▶ Description of the task: Write out every line of the data below exactly as given.

(Records from a data source)
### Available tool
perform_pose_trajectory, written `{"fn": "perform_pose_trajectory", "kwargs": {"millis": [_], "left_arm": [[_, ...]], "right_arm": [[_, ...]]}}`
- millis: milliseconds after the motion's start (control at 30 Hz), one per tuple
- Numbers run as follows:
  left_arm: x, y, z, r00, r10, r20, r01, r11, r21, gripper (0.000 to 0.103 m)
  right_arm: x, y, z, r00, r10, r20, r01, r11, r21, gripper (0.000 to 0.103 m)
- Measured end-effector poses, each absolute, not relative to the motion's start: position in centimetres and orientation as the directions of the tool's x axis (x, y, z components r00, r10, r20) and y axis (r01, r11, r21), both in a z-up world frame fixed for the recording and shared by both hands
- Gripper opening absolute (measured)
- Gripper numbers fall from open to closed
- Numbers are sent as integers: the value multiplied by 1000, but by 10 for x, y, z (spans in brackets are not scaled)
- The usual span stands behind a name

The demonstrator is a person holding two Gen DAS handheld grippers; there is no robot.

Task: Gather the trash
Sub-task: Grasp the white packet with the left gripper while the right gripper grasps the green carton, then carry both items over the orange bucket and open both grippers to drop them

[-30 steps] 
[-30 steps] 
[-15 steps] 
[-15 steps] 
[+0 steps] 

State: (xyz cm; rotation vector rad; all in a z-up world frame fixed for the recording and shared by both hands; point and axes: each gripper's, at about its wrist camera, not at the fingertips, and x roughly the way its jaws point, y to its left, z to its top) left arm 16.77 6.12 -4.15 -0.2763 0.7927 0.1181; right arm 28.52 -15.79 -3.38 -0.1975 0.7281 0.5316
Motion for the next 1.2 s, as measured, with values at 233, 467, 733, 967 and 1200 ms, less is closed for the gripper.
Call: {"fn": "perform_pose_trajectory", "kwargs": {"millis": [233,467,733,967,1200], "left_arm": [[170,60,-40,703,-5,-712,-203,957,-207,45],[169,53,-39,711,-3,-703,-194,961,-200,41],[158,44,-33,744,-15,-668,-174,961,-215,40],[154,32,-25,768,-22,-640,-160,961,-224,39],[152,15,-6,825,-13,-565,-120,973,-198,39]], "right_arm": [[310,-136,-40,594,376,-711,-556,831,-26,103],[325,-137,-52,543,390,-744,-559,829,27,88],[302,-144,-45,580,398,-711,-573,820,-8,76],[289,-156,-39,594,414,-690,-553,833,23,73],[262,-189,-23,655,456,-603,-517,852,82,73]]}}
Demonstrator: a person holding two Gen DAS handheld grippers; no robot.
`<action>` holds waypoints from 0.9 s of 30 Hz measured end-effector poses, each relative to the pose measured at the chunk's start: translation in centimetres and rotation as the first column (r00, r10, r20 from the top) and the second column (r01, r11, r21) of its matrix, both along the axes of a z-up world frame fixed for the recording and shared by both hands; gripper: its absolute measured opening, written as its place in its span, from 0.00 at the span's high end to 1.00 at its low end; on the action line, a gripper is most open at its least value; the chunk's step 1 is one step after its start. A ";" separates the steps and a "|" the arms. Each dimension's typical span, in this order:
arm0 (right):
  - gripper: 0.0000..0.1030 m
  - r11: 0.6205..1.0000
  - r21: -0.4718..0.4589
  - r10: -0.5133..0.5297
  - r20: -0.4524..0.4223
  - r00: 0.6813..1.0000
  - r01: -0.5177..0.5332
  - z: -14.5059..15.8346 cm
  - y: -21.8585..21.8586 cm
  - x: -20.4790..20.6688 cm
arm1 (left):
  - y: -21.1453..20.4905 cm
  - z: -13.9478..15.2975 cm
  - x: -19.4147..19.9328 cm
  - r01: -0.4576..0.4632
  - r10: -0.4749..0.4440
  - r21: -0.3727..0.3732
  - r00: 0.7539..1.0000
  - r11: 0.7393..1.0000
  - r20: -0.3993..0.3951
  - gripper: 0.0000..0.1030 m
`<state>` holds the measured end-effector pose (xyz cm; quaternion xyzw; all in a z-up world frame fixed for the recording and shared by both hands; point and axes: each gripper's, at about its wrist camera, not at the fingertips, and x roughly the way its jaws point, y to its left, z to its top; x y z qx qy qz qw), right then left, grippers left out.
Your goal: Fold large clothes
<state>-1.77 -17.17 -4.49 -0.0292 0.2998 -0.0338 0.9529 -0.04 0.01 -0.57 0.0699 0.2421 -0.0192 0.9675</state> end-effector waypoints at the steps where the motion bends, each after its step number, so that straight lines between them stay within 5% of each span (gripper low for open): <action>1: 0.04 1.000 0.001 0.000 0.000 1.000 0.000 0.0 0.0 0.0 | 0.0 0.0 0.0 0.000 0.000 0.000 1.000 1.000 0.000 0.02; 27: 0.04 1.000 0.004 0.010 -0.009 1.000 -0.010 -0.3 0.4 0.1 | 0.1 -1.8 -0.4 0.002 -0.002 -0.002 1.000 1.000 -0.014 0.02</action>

▶ Finished task:
### Available tool
perform_pose_trajectory, written `{"fn": "perform_pose_trajectory", "kwargs": {"millis": [_], "left_arm": [[_, ...]], "right_arm": [[_, ...]]}}`
- millis: milliseconds after the motion's start (control at 30 Hz), one per tuple
- Numbers run as follows:
  left_arm: x, y, z, r00, r10, r20, r01, r11, r21, gripper (0.000 to 0.103 m)
  right_arm: x, y, z, r00, r10, r20, r01, r11, r21, gripper (0.000 to 0.103 m)
- Measured end-effector poses, each absolute, not relative to the motion's start: position in centimetres and orientation as the directions of the tool's x axis (x, y, z components r00, r10, r20) and y axis (r01, r11, r21), both in a z-up world frame fixed for the recording and shared by both hands
- Gripper opening absolute (measured)
- Gripper numbers fall from open to closed
- Numbers are sent as integers: the value multiplied by 1000, but by 10 for x, y, z (spans in brackets are not scaled)
- The usual span stands behind a name

The demonstrator is a person holding two Gen DAS handheld grippers; there is no robot.

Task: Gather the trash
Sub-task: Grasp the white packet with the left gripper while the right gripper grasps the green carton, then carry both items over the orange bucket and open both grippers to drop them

[-30 steps] 
[-30 steps] 
[-15 steps] 
[-15 steps] 
[+0 steps] 

State: (xyz cm; rotation vector rad; all in a z-up world frame fixed for the recording and shared by both hands; point and axes: each gripper's, at about its wrist camera, not at the fingertips, and x roughly the way its jaws point, y to its left, z to its top) left arm 16.77 6.12 -4.15 -0.2763 0.7927 0.1181; right arm 28.52 -15.79 -3.38 -0.1975 0.7281 0.5316
Motion for the next 1.2 s, as measured, with values at 233, 467, 733, 967 and 1200 ms, less is closed for the gripper.
Call: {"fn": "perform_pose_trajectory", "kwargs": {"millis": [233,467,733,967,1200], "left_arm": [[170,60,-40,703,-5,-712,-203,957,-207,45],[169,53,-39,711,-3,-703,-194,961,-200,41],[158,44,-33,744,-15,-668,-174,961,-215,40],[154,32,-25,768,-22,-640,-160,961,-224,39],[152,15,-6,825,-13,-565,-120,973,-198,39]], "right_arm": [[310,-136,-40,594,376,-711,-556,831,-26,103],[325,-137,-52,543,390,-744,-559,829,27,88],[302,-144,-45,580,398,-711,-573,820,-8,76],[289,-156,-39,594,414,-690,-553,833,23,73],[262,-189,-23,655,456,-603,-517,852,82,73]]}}
Demonstrator: a person holding two Gen DAS handheld grippers; no robot.
`<action>` holds waypoints from 0.9 s of 30 Hz measured end-effector poses, each relative to the pose measured at the chunk's start: translation in centimetres and rotation as the first column (r00, r10, r20 from the top) and the second column (r01, r11, r21) of its matrix, both along the axes of a z-up world frame fixed for the recording and shared by both hands; gripper: its absolute measured opening, written as its place in its span, from 0.00 at the span's high end to 1.00 at its low end; on the action line, a gripper is most open at its least value; the chunk's step 1 is one step after its start. A ";" separates the steps and a "|" the arms. Each dimension's typical span, in this order:
arm0 (right):
  - gripper: 0.0000..0.1030 m
  - r11: 0.6205..1.0000
  - r21: -0.4718..0.4589
  - r10: -0.5133..0.5297
  - r20: -0.4524..0.4223
  - r00: 0.6813..1.0000
  - r01: -0.5177..0.5332
  - z: -14.5059..15.8346 cm
  - y: -21.8585..21.8586 cm
  - x: -20.4790..20.6688 cm
arm1 (left):
  - y: -21.1453..20.4905 cm
  - z: -13.9478..15.2975 cm
  - x: -19.4147..19.9328 cm
  - r01: -0.4576..0.4632
  - r10: -0.4749..0.4440
  - r21: -0.3727..0.3732
  - r00: 0.7539..1.0000
  - r11: 0.7393..1.0000
  - r20: -0.3993..0.3951
  - gripper: 0.0000..0.1030 m
`<state>` holds the measured end-effector pose (xyz cm; quaternion xyzw; all in a z-up world frame fixed for the recording and shared by both hands; point and axes: each gripper's, at about its wrist camera, not at the fingertips, and x roughly the way its jaws point, y to its left, z to its top; x y z qx qy qz qw), right then left, grippers left out.
Your goal: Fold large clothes
<state>-1.77 -17.17 -4.49 -0.0292 0.2998 -0.0338 0.9529 -0.04 0.01 -0.57 0.0699 0.2421 -0.0192 0.9675</state> end-effector waypoints at the steps where the motion bends, each after its step number, so that straight lines between them stay within 5% of each span (gripper low for open): <action>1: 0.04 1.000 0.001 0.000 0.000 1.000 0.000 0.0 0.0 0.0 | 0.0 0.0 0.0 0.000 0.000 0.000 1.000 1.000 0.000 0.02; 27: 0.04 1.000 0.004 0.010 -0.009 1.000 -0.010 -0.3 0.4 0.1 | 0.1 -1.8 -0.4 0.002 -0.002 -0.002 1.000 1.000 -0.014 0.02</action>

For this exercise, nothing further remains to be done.